◆ Exercise details: Copy out each line below in which the string "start" appears.

---*---

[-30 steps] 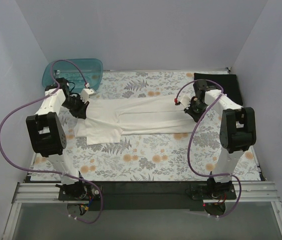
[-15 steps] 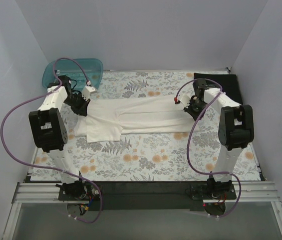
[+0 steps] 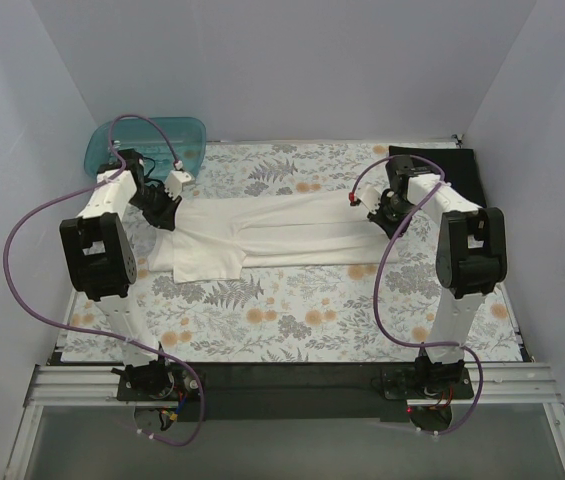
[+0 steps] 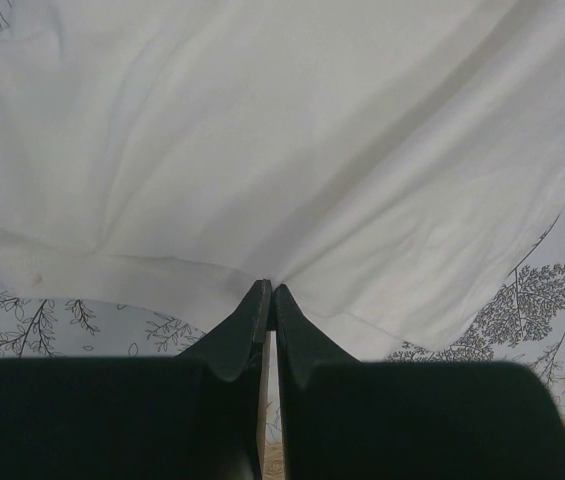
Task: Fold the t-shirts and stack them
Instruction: Fold the tshirt
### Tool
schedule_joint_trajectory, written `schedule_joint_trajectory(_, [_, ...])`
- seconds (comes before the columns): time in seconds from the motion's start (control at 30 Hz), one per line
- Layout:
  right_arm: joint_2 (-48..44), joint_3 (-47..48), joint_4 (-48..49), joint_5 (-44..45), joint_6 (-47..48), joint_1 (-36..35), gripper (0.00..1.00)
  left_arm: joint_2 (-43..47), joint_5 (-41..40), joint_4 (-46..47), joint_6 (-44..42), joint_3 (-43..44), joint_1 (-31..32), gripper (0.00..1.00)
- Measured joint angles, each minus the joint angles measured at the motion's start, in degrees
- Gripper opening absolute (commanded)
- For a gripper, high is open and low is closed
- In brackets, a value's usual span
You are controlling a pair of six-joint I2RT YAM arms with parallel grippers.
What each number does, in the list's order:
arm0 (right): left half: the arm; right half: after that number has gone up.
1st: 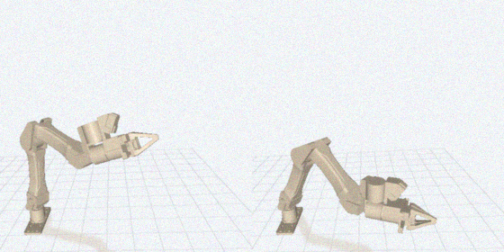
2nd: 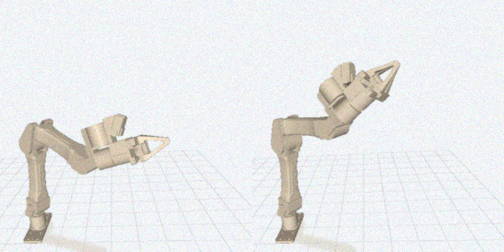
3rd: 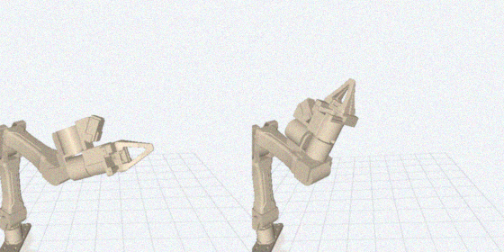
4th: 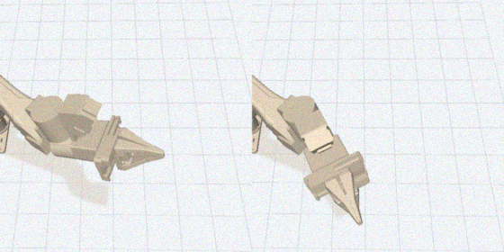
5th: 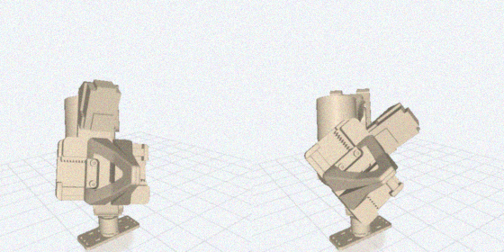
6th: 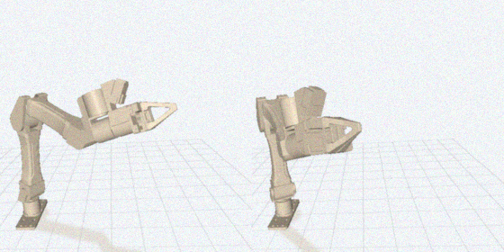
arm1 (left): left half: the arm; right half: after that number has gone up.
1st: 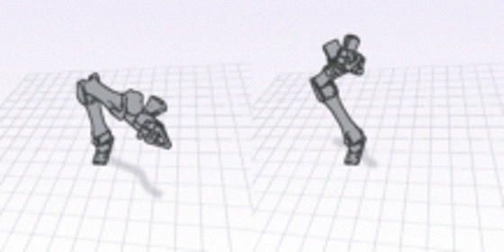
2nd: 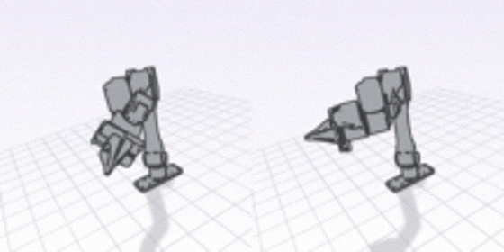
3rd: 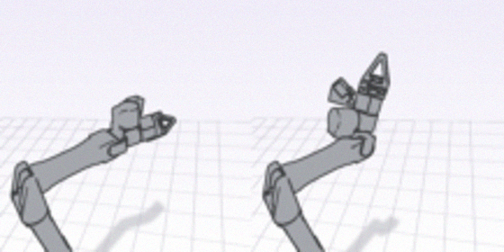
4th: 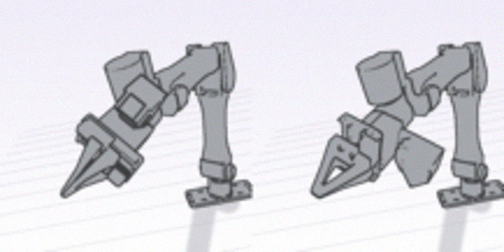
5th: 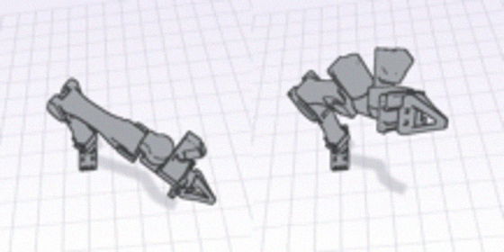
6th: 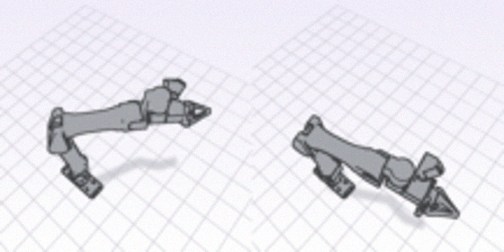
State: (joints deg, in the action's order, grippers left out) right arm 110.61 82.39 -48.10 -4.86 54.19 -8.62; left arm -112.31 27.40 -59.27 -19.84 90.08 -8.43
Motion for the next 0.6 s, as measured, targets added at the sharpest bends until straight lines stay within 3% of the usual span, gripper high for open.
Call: schedule_joint_trajectory(0.6, [2.91, 1.05, -0.02, 0.0, -0.44, 0.04, 0.01, -3.15, -0.61, 1.79, 0.76, 0.0, 0.35, 0.0])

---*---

◆ Problem solution:
- seconds (comes before the columns): time in seconds from the motion's start (control at 30 Hz), one per line
- Measured joint angles, each minus the joint angles measured at the motion's start, in degrees

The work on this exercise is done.